--- Goal of the exercise ---
For this exercise, reproduce the entries below exactly, but only from the line containing "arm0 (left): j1" through the line containing "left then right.", both included.

--- Input data ---

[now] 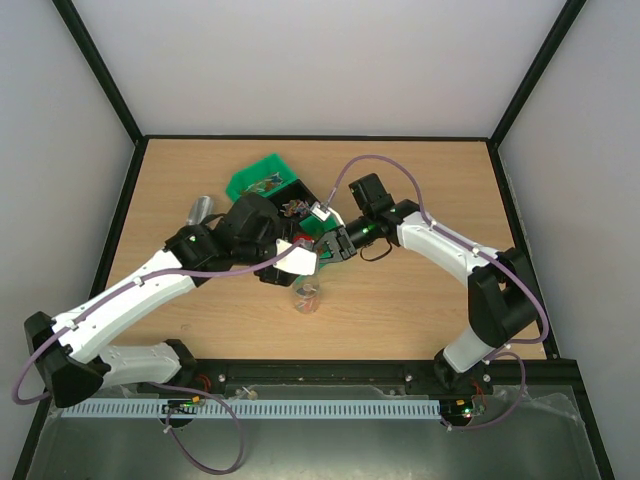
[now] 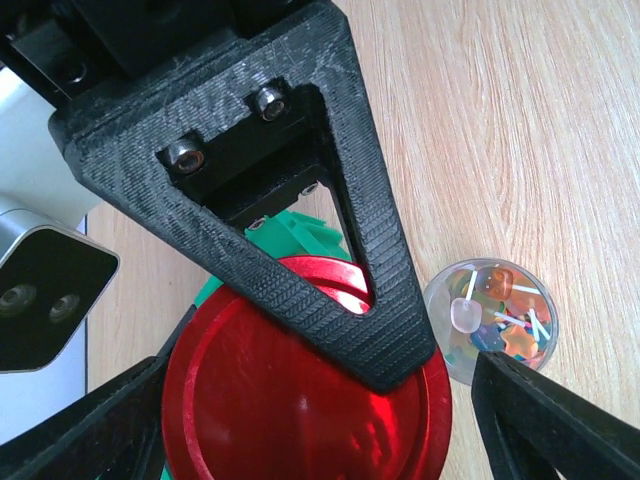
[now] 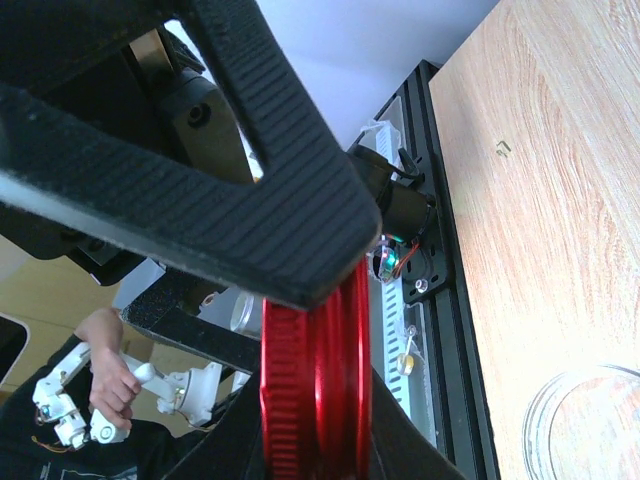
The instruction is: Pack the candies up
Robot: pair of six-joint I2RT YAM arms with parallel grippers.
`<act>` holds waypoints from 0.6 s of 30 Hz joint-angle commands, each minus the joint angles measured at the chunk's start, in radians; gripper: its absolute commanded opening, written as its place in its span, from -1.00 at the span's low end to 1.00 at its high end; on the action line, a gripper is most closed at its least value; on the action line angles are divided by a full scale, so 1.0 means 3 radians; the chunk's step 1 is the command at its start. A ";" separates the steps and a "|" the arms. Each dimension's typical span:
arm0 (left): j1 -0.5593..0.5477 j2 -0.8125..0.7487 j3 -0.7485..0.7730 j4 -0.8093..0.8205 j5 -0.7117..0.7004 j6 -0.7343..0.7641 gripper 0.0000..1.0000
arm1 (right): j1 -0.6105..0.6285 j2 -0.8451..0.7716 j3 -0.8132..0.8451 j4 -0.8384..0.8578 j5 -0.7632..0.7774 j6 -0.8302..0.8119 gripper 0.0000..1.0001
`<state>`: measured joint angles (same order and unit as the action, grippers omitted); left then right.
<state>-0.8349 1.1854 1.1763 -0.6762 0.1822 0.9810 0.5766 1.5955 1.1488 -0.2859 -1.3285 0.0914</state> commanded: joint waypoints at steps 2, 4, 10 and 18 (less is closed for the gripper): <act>-0.0027 0.0019 -0.0018 0.0019 -0.0011 0.0009 0.60 | 0.0021 0.0010 -0.0016 -0.0121 -0.0092 -0.0062 -0.79; -0.0028 0.0020 -0.0006 0.0018 0.0007 -0.0009 0.59 | 0.0021 0.0020 -0.0011 -0.0123 -0.0087 -0.0064 -0.79; -0.0026 0.0006 0.0024 0.0041 0.0035 -0.0033 0.71 | 0.0022 0.0050 0.0000 -0.0131 -0.0087 -0.0063 -0.79; -0.0028 0.0011 0.0058 0.0038 0.0066 -0.0061 0.52 | 0.0026 0.0064 0.0000 -0.0139 -0.0082 -0.0074 -0.79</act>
<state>-0.8371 1.1873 1.1767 -0.6655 0.1844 0.9699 0.5770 1.6039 1.1488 -0.2874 -1.3281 0.0860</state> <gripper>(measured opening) 0.788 0.125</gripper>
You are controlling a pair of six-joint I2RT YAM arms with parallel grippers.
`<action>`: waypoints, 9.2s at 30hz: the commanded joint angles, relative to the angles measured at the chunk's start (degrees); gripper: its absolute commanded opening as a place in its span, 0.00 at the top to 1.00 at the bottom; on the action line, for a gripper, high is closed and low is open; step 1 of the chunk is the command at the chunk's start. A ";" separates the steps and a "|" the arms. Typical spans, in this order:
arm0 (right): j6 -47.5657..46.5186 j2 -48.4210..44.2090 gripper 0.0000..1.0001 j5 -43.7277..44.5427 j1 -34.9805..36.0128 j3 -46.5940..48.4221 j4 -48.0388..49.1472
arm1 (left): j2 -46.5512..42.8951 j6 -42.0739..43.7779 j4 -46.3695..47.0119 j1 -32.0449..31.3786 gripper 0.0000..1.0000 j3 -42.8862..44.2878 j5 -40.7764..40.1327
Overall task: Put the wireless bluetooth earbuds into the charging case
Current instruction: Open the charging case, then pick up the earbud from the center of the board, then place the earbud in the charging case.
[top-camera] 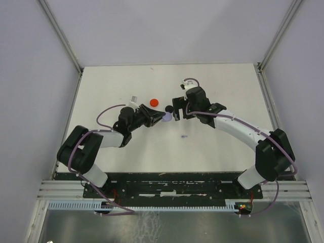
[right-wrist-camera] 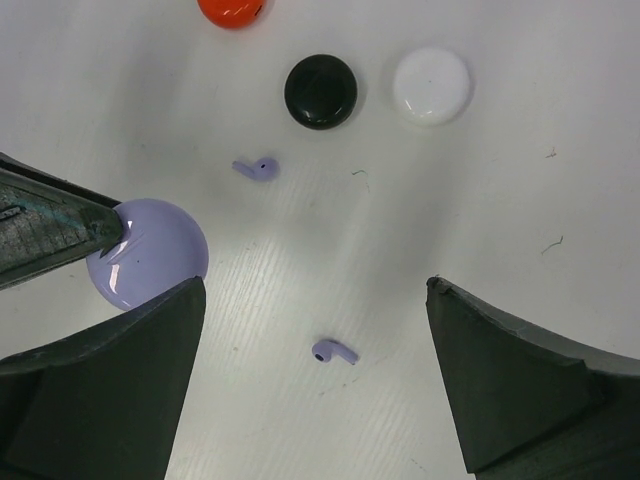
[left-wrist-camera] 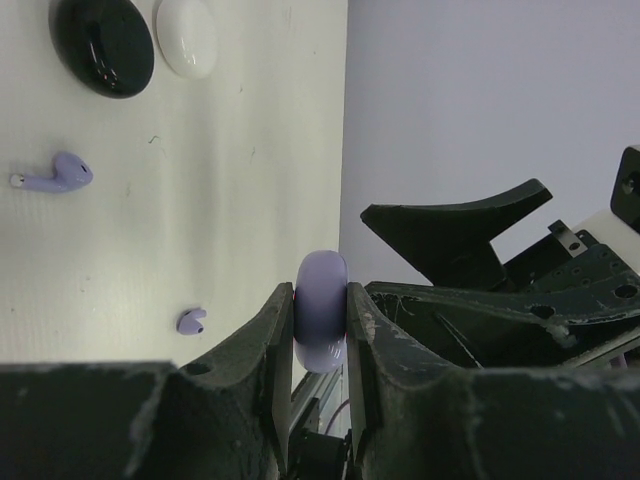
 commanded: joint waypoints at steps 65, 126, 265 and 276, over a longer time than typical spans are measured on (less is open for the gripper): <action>0.34 2.51 0.00 2.18 3.22 1.21 3.32 | 1.51 -1.28 7.50 -1.05 0.97 3.39 3.37; -25.36 17.80 0.52 -7.78 5.06 9.17 -18.29 | -0.83 -13.77 24.48 12.64 0.97 -13.09 -1.76; -26.21 -5.88 0.98 -12.01 5.41 -25.88 68.89 | 13.94 -29.19 26.25 0.86 0.97 3.39 7.67; -30.24 -2.21 0.98 -14.03 5.39 -30.30 79.28 | 15.77 -35.25 30.88 0.20 0.97 3.48 6.72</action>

--- Answer space ---
arm0 (left): j1 -0.5593..0.5477 j2 -0.8125..0.7487 j3 -0.7485..0.7730 j4 -0.8093..0.8205 j5 -0.7117..0.7004 j6 -0.7343..0.7641 gripper 0.0000..1.0000
arm1 (right): j1 -0.6105..0.6285 j2 -0.8451..0.7716 j3 -0.8132..0.8451 j4 -0.8384..0.8578 j5 -0.7632..0.7774 j6 -0.8302..0.8119 gripper 0.0000..1.0001
`<state>`: measured joint angles (same order and unit as the action, grippers omitted); left then right.

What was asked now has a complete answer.